Nel 1613 il C. fece conoscenza colmatematico bresciano Benedetto Castelli, a cui era legato da remote relazioni di parentela. Quest’ultimo, in una lettera al Galilei del 3 dic. 1613, parlava dell’operaio del duomo come di una “persona molto principale”, che, “oltre l’essere signore di gran stima in questa città, merita, al mio giudizio, ogni servitù per le sue nobili maniere” (Galilei, XI, p. 600). Nella stessa lettera il matematico illustrava gli interessi del C. per le scoperte del Galilei, riferendo i dialoghi avuti con lui in Pisa: “Discorsi al lungo di V. S. col sig. Operaio, ma come quello che..: non ha ancora visto nulla delle invenzioni di V. S. ancora ché per altro si mostri di buon giudizio, mi dimandò se era vero delle Stelle Medicee e delle altre novità. Io li risposi, che quando S. S. havesse visto quello che V. S. homai haveva mostrato a tutto il mondo, non liaverebbe havuto occasione di dimandarmi simil cose, ma sì bene di restare meravigliato e di questo e di mill’altre meraviglie” (ibid.).
Proprio in seguito alle conversazioni col matematico, il C. cominciava a ventilare la proposta della fondazione, in Pisa, di una sede dell’Accademia dei Lincei, creata da poco in Roma dal principe Cesi.

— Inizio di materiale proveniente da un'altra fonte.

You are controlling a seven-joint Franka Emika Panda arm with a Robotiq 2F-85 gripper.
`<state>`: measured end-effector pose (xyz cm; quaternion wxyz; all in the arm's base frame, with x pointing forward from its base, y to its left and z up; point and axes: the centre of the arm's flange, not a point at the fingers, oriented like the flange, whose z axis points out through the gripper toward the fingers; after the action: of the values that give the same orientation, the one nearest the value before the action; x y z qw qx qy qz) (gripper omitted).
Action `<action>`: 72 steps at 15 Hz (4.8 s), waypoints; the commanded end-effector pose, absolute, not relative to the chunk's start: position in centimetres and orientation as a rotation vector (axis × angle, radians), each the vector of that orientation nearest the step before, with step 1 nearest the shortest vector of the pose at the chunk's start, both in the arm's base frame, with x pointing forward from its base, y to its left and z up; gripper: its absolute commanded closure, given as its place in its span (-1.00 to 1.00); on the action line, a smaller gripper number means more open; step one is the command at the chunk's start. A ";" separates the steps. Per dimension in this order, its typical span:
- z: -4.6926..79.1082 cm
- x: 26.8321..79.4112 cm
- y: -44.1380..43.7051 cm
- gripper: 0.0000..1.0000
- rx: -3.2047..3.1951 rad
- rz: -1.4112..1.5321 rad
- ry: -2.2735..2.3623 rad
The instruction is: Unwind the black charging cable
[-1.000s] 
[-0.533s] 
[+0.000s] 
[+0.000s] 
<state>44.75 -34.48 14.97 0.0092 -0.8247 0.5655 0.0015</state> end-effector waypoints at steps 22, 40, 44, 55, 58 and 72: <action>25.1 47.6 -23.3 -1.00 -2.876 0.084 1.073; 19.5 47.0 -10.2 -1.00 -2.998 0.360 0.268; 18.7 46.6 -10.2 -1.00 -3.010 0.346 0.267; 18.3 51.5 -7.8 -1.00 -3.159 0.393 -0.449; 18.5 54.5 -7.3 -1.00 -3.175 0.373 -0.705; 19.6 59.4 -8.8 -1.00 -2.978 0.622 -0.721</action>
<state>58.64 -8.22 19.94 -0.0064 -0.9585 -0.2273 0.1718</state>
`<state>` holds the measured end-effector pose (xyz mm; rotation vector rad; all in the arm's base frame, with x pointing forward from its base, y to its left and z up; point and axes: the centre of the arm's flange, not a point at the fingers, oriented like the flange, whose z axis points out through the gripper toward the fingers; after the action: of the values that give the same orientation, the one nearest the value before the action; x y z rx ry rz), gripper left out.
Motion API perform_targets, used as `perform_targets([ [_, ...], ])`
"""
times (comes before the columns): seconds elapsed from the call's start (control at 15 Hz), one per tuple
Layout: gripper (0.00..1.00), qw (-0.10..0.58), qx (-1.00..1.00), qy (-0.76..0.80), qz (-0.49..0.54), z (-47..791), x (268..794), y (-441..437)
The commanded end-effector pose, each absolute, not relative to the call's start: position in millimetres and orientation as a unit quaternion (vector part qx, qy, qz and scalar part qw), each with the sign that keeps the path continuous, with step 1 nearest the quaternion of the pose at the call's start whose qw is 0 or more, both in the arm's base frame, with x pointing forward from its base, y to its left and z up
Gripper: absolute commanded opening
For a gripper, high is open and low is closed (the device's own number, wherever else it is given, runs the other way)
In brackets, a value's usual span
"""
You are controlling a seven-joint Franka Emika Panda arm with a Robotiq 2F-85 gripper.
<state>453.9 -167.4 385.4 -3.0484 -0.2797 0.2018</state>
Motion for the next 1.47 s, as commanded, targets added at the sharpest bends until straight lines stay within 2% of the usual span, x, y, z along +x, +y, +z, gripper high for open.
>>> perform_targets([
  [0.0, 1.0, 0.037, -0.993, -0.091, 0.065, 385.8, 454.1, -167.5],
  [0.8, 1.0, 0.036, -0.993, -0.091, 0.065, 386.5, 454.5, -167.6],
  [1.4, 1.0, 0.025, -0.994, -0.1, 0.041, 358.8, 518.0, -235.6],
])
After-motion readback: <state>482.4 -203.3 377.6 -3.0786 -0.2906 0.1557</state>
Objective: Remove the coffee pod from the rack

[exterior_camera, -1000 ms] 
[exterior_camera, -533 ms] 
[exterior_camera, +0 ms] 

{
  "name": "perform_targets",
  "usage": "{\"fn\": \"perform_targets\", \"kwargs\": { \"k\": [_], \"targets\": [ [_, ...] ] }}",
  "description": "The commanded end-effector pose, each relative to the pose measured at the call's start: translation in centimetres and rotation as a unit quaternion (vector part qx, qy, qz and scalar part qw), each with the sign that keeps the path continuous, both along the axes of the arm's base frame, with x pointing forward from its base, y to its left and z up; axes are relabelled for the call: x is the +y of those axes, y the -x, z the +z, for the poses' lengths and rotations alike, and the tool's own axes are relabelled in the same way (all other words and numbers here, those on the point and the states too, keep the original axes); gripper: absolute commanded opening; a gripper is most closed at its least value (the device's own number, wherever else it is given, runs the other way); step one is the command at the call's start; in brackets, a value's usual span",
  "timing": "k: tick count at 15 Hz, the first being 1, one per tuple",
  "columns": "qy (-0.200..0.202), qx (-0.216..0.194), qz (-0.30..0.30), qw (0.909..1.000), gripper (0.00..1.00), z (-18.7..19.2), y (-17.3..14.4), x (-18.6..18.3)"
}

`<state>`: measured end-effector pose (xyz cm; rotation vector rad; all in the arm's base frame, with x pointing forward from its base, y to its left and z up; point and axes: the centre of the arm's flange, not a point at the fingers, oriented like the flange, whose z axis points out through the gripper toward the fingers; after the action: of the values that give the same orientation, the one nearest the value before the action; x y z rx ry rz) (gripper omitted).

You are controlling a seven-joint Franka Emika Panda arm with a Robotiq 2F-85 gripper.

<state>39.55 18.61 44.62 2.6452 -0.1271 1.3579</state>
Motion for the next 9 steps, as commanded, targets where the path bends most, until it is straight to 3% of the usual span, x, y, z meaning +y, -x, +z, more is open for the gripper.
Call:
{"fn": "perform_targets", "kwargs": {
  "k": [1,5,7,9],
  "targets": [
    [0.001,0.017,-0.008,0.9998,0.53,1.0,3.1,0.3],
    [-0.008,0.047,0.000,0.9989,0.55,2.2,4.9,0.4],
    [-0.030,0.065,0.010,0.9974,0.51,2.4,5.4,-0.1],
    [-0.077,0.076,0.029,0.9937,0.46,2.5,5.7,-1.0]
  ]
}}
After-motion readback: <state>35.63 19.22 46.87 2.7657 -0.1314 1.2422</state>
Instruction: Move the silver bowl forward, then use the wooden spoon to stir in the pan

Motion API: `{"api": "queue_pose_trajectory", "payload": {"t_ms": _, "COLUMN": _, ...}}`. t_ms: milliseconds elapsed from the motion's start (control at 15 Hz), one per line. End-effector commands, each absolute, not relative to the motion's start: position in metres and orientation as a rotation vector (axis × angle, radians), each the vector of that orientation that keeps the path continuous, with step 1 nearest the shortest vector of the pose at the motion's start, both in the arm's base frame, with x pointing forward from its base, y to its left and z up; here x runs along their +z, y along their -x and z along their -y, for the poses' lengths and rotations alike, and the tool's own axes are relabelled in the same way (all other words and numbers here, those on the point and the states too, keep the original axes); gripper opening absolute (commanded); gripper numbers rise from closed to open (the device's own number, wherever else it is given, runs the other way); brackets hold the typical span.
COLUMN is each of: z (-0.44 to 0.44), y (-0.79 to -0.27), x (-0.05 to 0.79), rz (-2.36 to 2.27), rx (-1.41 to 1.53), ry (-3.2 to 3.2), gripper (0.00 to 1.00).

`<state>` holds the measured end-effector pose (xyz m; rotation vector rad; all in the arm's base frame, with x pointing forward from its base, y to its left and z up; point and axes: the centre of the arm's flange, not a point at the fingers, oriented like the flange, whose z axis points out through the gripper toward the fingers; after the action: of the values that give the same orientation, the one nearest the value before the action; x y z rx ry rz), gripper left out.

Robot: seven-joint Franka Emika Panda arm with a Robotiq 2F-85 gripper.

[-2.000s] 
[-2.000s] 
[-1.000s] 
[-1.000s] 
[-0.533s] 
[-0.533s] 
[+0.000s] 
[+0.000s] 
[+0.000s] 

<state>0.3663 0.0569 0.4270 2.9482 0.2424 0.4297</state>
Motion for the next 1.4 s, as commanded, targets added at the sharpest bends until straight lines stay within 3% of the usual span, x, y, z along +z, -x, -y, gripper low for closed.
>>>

Il fine del C. era quello di legare il nome della sua famiglia ad un’istituzione culturale di prestigio, di cui egli sarebbe apparso come una sorta di mecenate. Accanto a questa esistevano tuttavia altre ragioni. In primo luogo il genuino interesse del C. per la scienza e per le scoperte di Galileo, che aveva avuto modo di manifestare nel colloquio col matematico bresciano, in secondo luogo i legami di familiarità che ancora lo legavano alla famiglia Cesi di Roma. Il progetto prevedeva la creazione di una sede dell’Accademia in un palazzo, del valore di 1.500 scudi, che il C. possedeva attiguo alla Sapienza. Benedetto Castelli, in una lettera al Galilei del 4 dic. 1613, illustrava più chiaramente l’idea dell’operaio del duomo: “ho inteso più particolarmente il tutto, dico intorno alla casa che egli offerescie al Sig. Principe Cesis per erigere il Collegio de’ Lincei: che il detto Sig. Niccolò darà la casa in dono con questa condizione, che dopo la morte del Sig. Principe il ius di nominare gli suggetti che si devono alimentare in detta casa resti alla posterità della famiglia e casa Castelli qui di Pisa, nel medesimo modo e con le medesime condizioni e ragioni che in vita haverà il Sig. Principe” (ibid., p. 601). Il progetto veniva però ben presto dimenticato e la proposta non aveva alcun seguito.
Il C. morì a Pisa nel 1617.
Fonti e Bibl.: Arch. di Stato di Pisa, Opera del Duomo, 52, c. 75v; 53, c. 13r; 480, cc. 75v-76v; 482 (in fine); Ibid., Manoscritti Bonaini, 5, nn. 6, 10; G. Galilei, Opere (ed. naz.), XI, pp. 600-601; XX, p. 413; A. Favaro, Di una proposta per fondare in Pisa un collegio dei Lincei, in Arch. stor. ital., s. 5, XLII (1908), pp. 137142; B. Casini, Gli Anziani ed i Priori del Comune di Pisa, Siena 1963, p. 18.